» Exercise requirements
Look through the material that follows and show every line with the string "above".

[Available data]

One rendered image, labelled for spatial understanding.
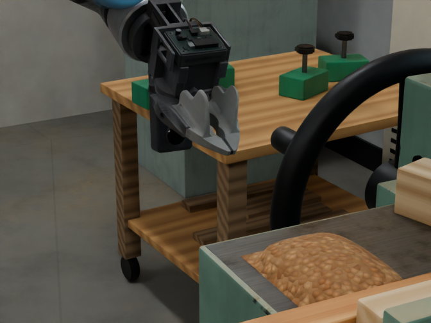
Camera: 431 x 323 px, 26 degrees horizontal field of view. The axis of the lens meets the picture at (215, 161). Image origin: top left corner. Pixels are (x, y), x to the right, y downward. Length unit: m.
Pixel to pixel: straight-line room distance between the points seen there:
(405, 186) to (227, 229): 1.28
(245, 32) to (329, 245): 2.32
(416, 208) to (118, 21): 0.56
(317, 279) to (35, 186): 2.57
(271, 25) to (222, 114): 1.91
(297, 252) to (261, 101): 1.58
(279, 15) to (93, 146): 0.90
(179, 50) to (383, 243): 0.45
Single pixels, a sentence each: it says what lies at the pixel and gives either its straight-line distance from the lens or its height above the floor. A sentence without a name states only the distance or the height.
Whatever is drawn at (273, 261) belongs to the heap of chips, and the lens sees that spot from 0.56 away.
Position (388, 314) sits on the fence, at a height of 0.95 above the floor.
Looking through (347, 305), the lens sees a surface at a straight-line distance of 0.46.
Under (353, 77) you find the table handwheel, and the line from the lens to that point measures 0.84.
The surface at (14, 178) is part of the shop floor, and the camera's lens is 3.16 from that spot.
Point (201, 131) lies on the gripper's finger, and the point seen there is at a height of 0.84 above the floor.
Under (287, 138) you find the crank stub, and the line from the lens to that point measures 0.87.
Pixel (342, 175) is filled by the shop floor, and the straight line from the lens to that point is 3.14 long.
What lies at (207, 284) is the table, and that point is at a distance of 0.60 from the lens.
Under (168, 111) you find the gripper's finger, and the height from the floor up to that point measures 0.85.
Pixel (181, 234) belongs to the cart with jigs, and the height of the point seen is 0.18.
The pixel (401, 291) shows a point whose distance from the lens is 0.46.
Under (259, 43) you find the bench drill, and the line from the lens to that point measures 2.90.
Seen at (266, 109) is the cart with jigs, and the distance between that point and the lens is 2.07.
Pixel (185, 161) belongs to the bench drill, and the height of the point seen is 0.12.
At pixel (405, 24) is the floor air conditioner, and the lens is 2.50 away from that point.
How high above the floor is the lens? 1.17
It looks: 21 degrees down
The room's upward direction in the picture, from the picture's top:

[/Available data]

» Exercise solution
Single pixels, a sentence each: it says what lies at the pixel and gives either its straight-line distance from the lens or its height above the floor. A sentence without a name states only the distance or the height.
Position (388, 314) sits on the fence, at a height of 0.95 above the floor.
Point (201, 131) lies on the gripper's finger, and the point seen there is at a height of 0.84 above the floor.
How high above the floor is the lens? 1.17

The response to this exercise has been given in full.